▸ **Instructions for the task**
Which lines of the entries below include "finger"? List them all.
(Provided material Opens)
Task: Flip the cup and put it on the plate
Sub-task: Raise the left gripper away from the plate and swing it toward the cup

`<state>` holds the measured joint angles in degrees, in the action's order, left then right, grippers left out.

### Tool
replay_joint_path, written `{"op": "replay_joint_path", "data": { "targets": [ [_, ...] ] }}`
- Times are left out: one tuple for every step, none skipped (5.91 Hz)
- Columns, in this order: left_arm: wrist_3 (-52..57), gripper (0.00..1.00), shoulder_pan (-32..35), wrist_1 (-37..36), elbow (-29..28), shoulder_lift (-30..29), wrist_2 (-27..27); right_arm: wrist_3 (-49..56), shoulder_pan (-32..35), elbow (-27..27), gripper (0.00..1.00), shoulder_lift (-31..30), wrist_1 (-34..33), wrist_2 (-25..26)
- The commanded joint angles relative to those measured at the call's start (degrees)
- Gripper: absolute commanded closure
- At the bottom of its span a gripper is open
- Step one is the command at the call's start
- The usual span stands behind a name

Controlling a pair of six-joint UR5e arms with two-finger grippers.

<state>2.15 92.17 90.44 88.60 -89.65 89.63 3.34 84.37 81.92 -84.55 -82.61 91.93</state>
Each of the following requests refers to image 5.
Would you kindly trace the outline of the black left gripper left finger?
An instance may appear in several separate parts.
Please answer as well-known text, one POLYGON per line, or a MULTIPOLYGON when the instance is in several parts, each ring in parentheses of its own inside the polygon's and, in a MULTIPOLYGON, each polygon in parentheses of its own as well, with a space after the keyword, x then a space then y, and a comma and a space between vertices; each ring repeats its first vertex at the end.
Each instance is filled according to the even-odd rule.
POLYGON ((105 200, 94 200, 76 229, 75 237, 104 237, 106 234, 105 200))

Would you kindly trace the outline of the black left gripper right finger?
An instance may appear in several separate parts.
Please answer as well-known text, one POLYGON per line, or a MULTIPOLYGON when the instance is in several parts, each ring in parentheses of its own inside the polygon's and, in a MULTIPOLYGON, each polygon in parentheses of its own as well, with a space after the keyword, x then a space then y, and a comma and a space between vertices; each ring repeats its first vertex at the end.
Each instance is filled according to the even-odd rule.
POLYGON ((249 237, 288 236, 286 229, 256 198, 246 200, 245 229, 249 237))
(Provided material Closes)
▸ **Task output**
Controlling a pair of six-joint UR5e arms with two-finger grippers.
Would you kindly trace the outline of the black left gripper left finger?
Would you kindly trace the outline of the black left gripper right finger?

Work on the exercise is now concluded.